▶ [Activity]:
Say how many lines in the listing contain the string "this", giving the number alone.

▶ [Listed entries]:
- Opening Delimiter -

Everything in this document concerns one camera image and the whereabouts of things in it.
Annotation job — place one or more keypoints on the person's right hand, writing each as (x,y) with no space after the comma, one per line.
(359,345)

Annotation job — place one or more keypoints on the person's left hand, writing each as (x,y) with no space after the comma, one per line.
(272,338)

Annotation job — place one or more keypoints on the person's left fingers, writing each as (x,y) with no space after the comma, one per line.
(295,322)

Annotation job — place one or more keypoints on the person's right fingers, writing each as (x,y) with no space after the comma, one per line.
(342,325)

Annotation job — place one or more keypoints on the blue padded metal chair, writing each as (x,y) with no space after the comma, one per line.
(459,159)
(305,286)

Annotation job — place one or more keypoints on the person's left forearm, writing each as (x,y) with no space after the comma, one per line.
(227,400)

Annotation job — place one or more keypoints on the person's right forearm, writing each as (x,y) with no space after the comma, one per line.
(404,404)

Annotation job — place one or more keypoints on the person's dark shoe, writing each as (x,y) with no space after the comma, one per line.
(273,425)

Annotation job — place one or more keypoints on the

- Closing Delimiter -
- Opening Delimiter -

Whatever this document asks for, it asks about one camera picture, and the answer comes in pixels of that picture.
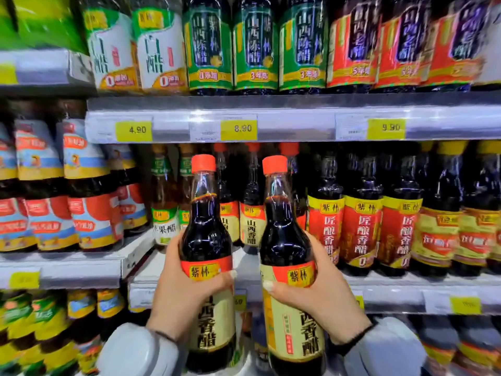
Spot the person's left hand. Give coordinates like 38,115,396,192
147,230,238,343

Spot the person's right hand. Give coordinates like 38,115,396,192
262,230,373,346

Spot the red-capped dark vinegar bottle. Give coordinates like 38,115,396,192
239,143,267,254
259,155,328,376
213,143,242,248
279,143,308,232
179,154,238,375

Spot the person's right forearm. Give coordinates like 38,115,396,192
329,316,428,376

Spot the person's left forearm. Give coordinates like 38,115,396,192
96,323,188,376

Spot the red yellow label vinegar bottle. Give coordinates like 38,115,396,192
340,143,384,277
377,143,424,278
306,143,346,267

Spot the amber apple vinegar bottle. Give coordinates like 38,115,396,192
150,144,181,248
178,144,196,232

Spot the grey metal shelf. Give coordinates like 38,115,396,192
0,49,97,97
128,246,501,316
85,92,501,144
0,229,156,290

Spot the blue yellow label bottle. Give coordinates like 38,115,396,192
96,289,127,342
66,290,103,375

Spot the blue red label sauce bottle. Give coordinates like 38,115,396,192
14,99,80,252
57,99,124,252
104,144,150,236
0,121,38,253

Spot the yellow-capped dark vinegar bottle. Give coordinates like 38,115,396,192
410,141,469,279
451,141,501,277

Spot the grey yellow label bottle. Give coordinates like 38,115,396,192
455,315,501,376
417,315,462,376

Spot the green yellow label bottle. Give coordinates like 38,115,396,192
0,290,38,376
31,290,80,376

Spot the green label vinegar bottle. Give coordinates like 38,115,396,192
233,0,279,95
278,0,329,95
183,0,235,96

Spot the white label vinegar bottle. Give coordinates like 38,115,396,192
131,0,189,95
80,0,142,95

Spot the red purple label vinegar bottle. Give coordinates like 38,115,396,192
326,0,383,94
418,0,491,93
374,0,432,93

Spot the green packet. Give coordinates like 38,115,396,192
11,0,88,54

- Closing Delimiter -

▶ [Finished exercise]:
2